PILON is taxable, and this is the case regardless of whether the payment is made by the employment contract or otherwise. The rules and calculations are, however, complex. Essentially, an employee will pay income tax and Class 1 National Insurance Contributions (NICs) on the basic pay they would have been paid had they continued to be employed during their notice period. This amount is known as PENP or post-employment notice pay. Any amount paid to PENP will be classified as termination payment and taxed accordingly.
Typical termination payments will include compensation for loss of office, redundancy payments, damages for dismissal, payments in lieu of notice (PILONs) and certain payments made on retirement.
Termination payments will be fully taxable, partially taxable, or fully exempt, depending on the nature of the payment.
If a termination payment is given to the employee in return for services performed under the employment contract, the termination payment will be earnings and taxable in full. However, a termination payment will generally compensate the employee for loss of office rather than being rewarded for service performed.
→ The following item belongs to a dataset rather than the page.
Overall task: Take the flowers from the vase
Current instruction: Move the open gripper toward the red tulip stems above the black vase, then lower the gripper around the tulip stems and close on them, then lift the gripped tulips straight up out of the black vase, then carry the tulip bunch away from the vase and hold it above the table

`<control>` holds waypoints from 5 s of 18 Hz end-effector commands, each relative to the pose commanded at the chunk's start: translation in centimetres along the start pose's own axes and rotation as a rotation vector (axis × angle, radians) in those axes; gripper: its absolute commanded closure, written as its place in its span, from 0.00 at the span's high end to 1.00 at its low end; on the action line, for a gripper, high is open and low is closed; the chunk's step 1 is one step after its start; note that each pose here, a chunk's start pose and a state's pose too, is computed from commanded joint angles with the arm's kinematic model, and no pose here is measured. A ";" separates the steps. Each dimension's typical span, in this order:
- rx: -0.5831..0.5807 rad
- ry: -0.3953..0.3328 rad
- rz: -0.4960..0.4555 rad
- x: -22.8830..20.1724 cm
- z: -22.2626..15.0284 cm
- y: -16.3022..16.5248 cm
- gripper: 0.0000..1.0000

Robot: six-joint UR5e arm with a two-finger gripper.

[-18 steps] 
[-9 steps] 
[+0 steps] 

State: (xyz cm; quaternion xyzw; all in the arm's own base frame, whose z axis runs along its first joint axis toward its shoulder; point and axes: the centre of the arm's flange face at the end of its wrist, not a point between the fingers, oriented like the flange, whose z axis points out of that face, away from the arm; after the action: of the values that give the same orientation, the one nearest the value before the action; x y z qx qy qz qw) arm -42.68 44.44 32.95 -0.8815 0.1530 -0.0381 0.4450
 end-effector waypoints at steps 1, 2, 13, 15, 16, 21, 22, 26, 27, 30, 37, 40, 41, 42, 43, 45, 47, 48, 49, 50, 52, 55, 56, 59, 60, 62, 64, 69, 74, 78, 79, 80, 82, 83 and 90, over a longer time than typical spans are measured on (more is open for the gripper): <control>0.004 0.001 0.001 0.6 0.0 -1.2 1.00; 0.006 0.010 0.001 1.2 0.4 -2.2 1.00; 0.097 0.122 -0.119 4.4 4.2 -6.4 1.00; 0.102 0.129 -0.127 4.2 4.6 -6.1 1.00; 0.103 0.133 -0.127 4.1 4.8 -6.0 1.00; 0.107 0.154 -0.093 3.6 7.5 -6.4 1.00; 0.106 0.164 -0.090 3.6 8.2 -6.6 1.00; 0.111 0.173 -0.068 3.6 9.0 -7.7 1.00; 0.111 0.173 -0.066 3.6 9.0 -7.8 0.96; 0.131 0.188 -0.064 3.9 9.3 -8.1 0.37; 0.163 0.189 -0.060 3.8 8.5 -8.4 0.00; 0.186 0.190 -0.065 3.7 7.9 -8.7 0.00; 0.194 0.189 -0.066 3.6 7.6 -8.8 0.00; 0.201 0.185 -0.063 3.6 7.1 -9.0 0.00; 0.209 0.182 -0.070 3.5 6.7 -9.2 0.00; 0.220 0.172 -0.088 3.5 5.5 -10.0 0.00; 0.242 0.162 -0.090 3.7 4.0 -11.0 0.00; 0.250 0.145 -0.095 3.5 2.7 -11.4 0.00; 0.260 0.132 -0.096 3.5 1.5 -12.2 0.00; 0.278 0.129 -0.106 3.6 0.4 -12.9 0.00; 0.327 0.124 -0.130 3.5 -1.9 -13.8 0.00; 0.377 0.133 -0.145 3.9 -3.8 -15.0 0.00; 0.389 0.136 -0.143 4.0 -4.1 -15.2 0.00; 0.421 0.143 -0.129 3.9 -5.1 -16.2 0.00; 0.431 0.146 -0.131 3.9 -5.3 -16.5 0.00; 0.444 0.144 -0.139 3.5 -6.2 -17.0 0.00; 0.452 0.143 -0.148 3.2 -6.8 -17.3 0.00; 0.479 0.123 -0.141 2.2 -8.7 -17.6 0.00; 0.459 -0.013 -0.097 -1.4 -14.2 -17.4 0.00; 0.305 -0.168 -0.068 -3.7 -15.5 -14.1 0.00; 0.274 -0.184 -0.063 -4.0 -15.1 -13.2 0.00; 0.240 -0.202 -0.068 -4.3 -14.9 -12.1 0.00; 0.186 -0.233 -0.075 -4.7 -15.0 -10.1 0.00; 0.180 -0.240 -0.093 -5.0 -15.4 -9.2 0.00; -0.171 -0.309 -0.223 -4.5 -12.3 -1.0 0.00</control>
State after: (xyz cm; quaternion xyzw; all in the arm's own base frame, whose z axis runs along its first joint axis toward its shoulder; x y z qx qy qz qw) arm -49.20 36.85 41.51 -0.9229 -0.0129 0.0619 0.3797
Most termination payments are not earnings from the employment and are taxed differently than other payments such as salaries and bonuses.
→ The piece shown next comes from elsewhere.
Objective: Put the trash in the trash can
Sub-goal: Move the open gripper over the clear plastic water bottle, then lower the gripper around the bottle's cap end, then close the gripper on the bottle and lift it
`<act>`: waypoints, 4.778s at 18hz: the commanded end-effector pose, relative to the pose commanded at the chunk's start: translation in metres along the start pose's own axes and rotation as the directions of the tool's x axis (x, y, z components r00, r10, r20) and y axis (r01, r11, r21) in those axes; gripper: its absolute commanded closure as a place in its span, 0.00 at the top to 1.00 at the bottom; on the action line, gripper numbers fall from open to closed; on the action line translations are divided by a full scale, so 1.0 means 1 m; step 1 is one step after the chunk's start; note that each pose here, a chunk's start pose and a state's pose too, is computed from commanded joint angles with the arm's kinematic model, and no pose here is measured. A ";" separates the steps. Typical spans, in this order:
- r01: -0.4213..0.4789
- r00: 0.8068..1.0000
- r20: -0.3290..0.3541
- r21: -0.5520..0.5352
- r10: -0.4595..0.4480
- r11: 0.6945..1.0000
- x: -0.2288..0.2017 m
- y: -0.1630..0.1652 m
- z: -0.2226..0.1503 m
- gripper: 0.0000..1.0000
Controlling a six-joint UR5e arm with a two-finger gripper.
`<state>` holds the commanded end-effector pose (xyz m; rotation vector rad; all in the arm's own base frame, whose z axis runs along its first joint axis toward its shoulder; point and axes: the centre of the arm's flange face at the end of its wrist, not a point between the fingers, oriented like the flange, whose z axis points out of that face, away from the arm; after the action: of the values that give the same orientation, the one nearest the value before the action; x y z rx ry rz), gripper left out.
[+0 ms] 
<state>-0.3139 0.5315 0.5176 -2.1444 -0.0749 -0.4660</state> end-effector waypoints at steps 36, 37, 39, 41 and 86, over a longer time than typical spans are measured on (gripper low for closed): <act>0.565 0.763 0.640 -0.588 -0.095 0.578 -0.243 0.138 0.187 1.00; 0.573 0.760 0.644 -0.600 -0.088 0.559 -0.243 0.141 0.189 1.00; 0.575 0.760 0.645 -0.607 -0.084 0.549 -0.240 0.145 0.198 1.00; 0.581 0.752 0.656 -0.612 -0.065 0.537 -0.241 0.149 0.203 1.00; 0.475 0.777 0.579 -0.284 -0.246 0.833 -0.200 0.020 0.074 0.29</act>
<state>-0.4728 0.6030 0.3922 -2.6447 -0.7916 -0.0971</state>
National insurance implications
Class 1 NICs are paid on earnings from employment. As far as termination payments are concerned, where a payment is made to an employee under a contractual obligation, this payment will be regarded as earnings for Class 1 NICs purposes.
PENP is also treated as earnings for Class 1 NICs purposes.
Class 1 NICs are levied on both employees and employers. Employees have an upper earnings limit for Class 1 primary NICs which is currently £50,270 per annum. Suppose a termination payment is made to an employee who earns above this upper earnings limit. If the termination payment is chargeable to Class 1 NICs, there will only be a 2% additional charge on the employee. However, secondary NICs will be levied on employers in full.
Payments from an EFRBS will generally be subject to Class 1 NICs.
Where an ex-gratia payment is made – i.e., where there is no contractual obligation, and the payment is not PENP – the payment will not be regarded as earnings and will not be charged to Class 1 NICs. Therefore, where a termination payment is made such that the £30,000 exemption rule applies or income tax, Class 1 NICs are not due, even on any payment over £30,000.
However, where a termination payment is not regarded as earnings (and therefore not subject to Class 1 NICs), a Class 1A NICs charge will be levied on the amount of the payment subject to income tax. This means that the employer will be subject to Class 1A NICs at a rate of 15.05% (13.8%-2021/2022) on the amount of the payment over the £30,000 exemption. However, the full payment will continue to be free of NICs for the employee as Class 1A NICs are only payable by the employer. Where a termination payment is regarded as earnings, it is subject to Class 1 primary and secondary NICs as usual.